“Le abbiamo provate tutte in questi mesi, ma la situazione dell’ex Ilva peggiora sempre di più. Si avvicendano dichiarazioni molto preoccupanti e l’unica possibilità che noi abbiamo in questo momento è chiedere la convocazione a palazzo Chigi alla presenza della presidente del Consiglio. In assenza della convocazione, lo strumento che abbiamo è andare noi a palazzo Chigi”. Così il segretario generale della Uilm, Rocco Palombella, in conferenza stampa con Fiom-Cgil e Fim-Cisl.
“Questa è una storia che non ha precedenti nel Paese, si discute del destino di migliaia di lavoratori e lo si fa sulla base di notizie a mezzo stampa e non attraverso i canali diretti e formali con i sindacati. Ci vuole serietà, dignità e soprattutto rispetto. Vogliamo vedere il bando di gara. Non accetteremo alcuna decisione che prefiguri esuberi. Chiediamo la presenza e il controllo dello Stato”, rimarca Palombella. “Noi vogliamo conoscere la verità e per questo – conclude – dobbiamo continuare a sollecitare e a lottare, per arrivare ad una conclusione positiva della vertenza”.
Sull’ex Ilva “pensiamo che il governo brancoli nel buio. Noi abbiamo una proposta concreta per la presidente del Consiglio, Giorgia Meloni: lo Stato si assuma la responsabilità di gestire la transizione del piano di decarbonizzazione, con la garanzia occupazionale e il rilancio della produzione siderurgica nel nostro paese”. Così il segretario generale della Fiom, Michele De Palma, nel corso della conferenza stampa con Fim-Cisl e Uilm-Uil. “E pensiamo anche – aggiunge – che chiudere le porte di palazzo Chigi alle lavoratrici e ai lavoratori dell’ex Ilva, essendo una questione di Stato, sia un grande errore”.
“E’ per senso di responsabilità, quindi, che noi unitariamente come Fiom, Fim e Uilm andremo a palazzo Chigi nel caso in cui non dovessimo essere convocati al tavolo entro la fine di febbraio. La presidente del Consiglio ci ascolti”, rimarca De Palma, rilanciando “tutta la preoccupazione” che grava sulla vertenza. “L’unica convocazione ricevuta fino ad oggi è stata sulla cassa integrazione: non si può continuare a scaricare sui lavoratori gli errori nella gestione anche del bando di gara. Abbiamo atteso fin troppo, non vogliamo lo scontro: noi vogliamo costruire. Ma per farlo – insiste il leader della Fiom – è necessario sedersi intorno al tavolo.

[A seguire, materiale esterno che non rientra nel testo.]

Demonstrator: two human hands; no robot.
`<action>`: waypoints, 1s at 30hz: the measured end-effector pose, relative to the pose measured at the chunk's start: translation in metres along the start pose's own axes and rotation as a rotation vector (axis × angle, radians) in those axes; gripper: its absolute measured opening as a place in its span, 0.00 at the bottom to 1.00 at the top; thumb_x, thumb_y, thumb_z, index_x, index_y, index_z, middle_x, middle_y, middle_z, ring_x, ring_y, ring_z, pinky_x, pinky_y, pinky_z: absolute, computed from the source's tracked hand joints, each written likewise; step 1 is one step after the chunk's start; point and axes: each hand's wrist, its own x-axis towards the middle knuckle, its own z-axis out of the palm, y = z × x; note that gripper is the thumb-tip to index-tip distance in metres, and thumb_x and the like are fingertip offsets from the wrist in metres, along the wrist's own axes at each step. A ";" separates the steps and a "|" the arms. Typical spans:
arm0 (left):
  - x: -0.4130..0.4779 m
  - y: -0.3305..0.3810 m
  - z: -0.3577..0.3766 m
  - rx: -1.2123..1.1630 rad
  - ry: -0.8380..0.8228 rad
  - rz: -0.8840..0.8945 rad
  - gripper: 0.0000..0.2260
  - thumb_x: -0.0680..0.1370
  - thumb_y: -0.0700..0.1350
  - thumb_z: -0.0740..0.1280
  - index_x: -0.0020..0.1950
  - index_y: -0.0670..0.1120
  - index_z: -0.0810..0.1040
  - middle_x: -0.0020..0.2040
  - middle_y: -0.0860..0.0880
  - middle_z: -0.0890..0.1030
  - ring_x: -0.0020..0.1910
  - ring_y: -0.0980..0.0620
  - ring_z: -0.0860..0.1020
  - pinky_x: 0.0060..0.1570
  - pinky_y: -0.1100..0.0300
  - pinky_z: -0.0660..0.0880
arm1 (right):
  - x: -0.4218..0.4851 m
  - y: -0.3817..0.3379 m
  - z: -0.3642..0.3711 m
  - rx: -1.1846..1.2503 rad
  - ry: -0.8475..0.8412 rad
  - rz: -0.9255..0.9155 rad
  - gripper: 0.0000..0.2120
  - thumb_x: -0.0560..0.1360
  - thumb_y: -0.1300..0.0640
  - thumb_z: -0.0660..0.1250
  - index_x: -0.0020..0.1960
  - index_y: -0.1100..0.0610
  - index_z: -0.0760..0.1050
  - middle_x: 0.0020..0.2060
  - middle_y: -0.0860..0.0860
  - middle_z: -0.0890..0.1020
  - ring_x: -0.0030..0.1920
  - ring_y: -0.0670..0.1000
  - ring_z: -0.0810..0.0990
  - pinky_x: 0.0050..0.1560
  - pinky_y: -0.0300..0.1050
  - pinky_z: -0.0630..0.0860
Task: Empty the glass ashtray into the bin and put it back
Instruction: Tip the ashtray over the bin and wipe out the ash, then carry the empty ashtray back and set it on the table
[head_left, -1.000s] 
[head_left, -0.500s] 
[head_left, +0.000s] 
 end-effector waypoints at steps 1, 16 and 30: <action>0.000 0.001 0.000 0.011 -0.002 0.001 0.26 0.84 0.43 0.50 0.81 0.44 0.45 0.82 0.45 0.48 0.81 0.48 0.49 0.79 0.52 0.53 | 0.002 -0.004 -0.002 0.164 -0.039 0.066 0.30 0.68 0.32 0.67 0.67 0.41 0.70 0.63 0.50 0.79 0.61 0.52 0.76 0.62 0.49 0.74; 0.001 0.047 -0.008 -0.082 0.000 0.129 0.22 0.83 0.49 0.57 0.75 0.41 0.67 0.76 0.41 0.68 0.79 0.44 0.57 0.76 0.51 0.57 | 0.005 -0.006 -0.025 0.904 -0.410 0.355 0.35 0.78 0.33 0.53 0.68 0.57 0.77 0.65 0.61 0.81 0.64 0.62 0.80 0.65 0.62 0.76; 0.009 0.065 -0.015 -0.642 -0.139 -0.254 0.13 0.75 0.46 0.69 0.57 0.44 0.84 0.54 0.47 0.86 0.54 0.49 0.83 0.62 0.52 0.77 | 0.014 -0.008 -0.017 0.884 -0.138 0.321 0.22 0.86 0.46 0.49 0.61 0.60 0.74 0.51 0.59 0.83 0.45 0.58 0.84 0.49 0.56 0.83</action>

Lo dico alla premier Meloni: prenda il dossier Ilva nelle sue mani, visto il fallimento che c’è stato fino ad oggi. Ci rivolgiamo a lei non per una questione polemica ma perché finora non c’è stata soluzione. Il fondo Flacks non è un soggetto industriale, è un fondo e come tale ha la sua logica: investire e poi rimettere sul mercato”.
Ad oggi non abbiamo una convocazione a palazzo Chigi sull’ex Ilva: è urgente e la stiamo chiedendo dal 18 novembre scorso. Non coinvolgere i sindacati è gravissimo”. Così il segretario generale di Fim-Cisl, Ferdinando Uliano, in conferenza stampa con Fiom-Cgil e Uilm-Uil. “Ci troviamo in una situazione grottesca in cui i lavoratori, le organizzazioni sindacali non vengono convocate né coinvolte. Il silenzio che sta accompagnando questi mesi è l’esatta rappresentazione di una difficoltà enorme da parte del governo nel concludere in maniera positiva questa vertenza. Ci aspettiamo responsabilità”, afferma Uliano chiedendo charimenti anche sulla trattativa in corso con il fondo Flacks.
“Serve un piano di rilancio industriale. Lo Stato – rimarca – deve farsi protagonista, con il coinvolgimento poi di altri soggetti. Ribadiamo la centralità del ruolo dello Stato nel processo di rilancio e decarbonizzazione. E ribadiamo la necessità di una convocazione a palazzo Chigi: se non ci sarà entro la fine di febbraio, siamo pronti ad autoconvocarci davanti a palazzo Chigi per manifestare la nostra contrarietà rispetto alla non disponibilità del governo a confrontarsi”.